What is a method to summarize this data that is the most assumption free? Well, I don’t know about “the most”, but surely random forests can handle variables measured in different units and related in non-linear ways. Unfortunately, I know applications of random forests to classification and regression, but there’s no response variable here. After a little research I found out that it is possible to use random forests in unsupervised mode. It’s based on creating a synthetic control data set and then training the random forest to classify real vs. synthetic data.
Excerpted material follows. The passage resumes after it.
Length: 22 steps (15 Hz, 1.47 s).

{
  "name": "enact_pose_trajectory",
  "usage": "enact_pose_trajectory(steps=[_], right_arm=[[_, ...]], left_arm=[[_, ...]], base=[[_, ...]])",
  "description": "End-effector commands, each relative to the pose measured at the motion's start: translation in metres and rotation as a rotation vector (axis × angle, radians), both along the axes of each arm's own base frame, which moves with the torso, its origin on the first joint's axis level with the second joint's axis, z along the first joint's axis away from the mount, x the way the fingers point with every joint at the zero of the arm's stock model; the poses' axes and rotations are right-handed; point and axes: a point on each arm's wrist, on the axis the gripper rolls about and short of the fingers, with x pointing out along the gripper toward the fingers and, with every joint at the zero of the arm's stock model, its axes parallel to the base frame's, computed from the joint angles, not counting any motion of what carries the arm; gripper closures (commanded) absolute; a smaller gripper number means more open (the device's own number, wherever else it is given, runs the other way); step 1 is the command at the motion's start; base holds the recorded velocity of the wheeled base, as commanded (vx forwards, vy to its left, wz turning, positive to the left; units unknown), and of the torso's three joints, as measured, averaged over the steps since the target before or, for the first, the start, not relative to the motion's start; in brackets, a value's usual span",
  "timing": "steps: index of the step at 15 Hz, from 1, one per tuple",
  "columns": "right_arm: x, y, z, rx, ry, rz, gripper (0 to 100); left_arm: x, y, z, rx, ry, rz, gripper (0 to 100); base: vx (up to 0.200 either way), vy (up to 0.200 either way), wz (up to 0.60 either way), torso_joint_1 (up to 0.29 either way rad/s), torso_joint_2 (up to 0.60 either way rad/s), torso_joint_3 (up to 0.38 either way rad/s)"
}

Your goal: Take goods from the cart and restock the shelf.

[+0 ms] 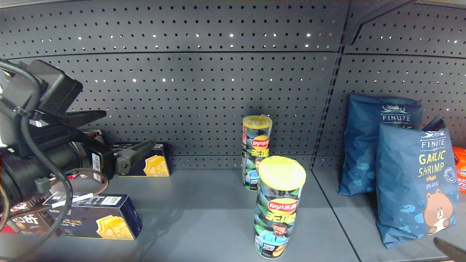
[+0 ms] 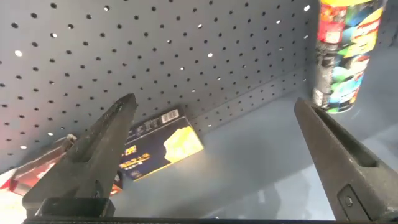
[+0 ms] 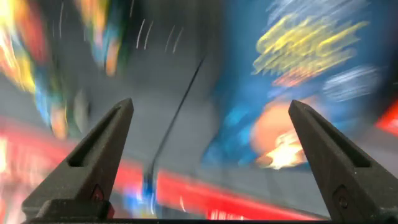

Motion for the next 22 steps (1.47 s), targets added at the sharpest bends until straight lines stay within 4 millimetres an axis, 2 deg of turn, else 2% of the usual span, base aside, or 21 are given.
enact_pose_trajectory(steps=[1, 3, 7, 8, 9, 12, 17, 22], right_arm=[[0.027, 0.016, -0.016, -0.054, 0.153, 0.114, 0], [0.042, 0.028, -0.007, -0.064, 0.147, 0.157, 0], [0.078, 0.070, 0.007, -0.086, 0.176, 0.262, 0], [0.079, 0.071, 0.007, -0.088, 0.179, 0.262, 0], [0.101, 0.090, 0.010, -0.096, 0.207, 0.279, 0], [0.126, 0.107, 0.010, -0.103, 0.232, 0.277, 0], [0.131, 0.123, -0.001, -0.134, 0.271, 0.313, 0], [0.128, 0.125, -0.003, -0.144, 0.273, 0.309, 0]], left_arm=[[0.006, -0.002, -0.005, 0.009, 0.022, -0.002, 0], [0.011, -0.005, -0.008, 0.010, 0.033, -0.002, 0], [0.015, -0.006, -0.011, 0.010, 0.033, 0.001, 0], [0.015, -0.006, -0.011, 0.010, 0.033, 0.000, 0], [0.015, -0.006, -0.011, 0.006, 0.034, 0.001, 0], [0.015, -0.006, -0.011, 0.005, 0.033, 0.002, 0], [0.017, -0.007, -0.011, 0.006, 0.036, 0.001, 0], [0.018, -0.007, -0.011, 0.006, 0.036, 0.001, 0]], base=[[0.000, 0.000, 0.00, 0.000, 0.00, 0.000], [0.000, 0.000, 0.00, 0.000, 0.00, 0.000], [0.000, 0.000, 0.00, 0.000, 0.00, 0.000], [0.000, 0.000, 0.00, 0.000, 0.00, 0.000], [0.000, 0.000, 0.00, 0.000, 0.00, 0.000], [0.000, 0.000, 0.00, 0.000, 0.00, 0.000], [0.000, 0.000, 0.00, 0.000, 0.00, 0.000], [0.000, 0.000, 0.00, 0.000, 0.00, 0.000]])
The result is a proximity matrix among data points “based on the frequency that pairs of data points are in the same terminal nodes”. I am quoting from the documentation of package randomForest
because in R, luckily, there’s a package for that.
censusn.urf <- randomForest(censusn[, 3:6428])
This takes several hours. The only columns excluded are county name, state and census code.
The proximity matrix can be embedded exactly in high dimension and then a number of techniques can be used to project it to a lower dimension while trying to preserve distances. randomForest
comes with the function cmdscale
to do just that, so why not use it?
mdsn = cmdscale(1 - censusn.urf$proximity, k = 10, eig = TRUE)
This function does compute a PCA and returns, among other things, the sorted eigenvalues, and we can see how they decrease rapidly. That’s a good sign.
qplot(1:length(mdsn$eig), mdsn$eig)
We can also plot all the projected points in any two of the dimensions. It is easy to observe that there are dependencies between dimensions (while they should be uncorrelated, according to PCA theory).
pairs(mdsn$points, pch = ".")
To eliminate dependencies there is a technique, called Independent Component Analysis, and a package for that, fastICA
. The result of the cmdscale
function can be used as a starting point for this additional step.